Figure 7.

5dCG-delivered RNA interference inhibited co-infecting wild type HBV. (A) Southern blot analysis of replication of 5dCG constructs harboring HBV-targeting siRNA precursors. Intracellular capsid-associated HBV DNA was prepared from Huh-7 cells transfected with indicated plasmids. Ci and Xi denote expression cassettes of siRNA precursor targeting C and X ORF, respectively. Cm and Xm denote synonymous mutations in C and X ORF that confer resistance to Ci and Xi, respectively.
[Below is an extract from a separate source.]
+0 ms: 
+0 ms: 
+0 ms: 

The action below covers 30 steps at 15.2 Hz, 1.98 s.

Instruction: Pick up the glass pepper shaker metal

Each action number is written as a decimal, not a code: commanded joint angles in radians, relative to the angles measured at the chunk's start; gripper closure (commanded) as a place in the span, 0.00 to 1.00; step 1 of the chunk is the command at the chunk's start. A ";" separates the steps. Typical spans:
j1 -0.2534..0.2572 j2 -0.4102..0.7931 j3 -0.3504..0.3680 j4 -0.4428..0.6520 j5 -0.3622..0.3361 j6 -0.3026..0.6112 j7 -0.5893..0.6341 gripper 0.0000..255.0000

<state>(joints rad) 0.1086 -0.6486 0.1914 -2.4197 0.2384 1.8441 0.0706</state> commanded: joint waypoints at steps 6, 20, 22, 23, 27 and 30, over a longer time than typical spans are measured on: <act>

Transfection efficiency was normalized using relative luciferase activities expressed by co-transfected firefly luciferase reporter measured using Luciferase Assay System (Promega); (B) ELISA analysis of HBsAg in culture media of infected PTH. Freshly prepared PTH were infected with wild type HBV and/or transfected Huh-7 cell supernatants as indicated. Media were changed and collected at indicated time points, and assayed for HBsAg; (C) Immunofluorescent analysis of intracellular HBcAg expression in infected PTH. Infected cells were fixed at 15 days post infection and intracellular HBcAg was detected using anti-HBcAg (Dako). Percentages of HBcAg-positive cells were calculated from ten randomly selected views and listed on the right. Cell nuclei were stained using DAPI. Scale bars, 200 µm.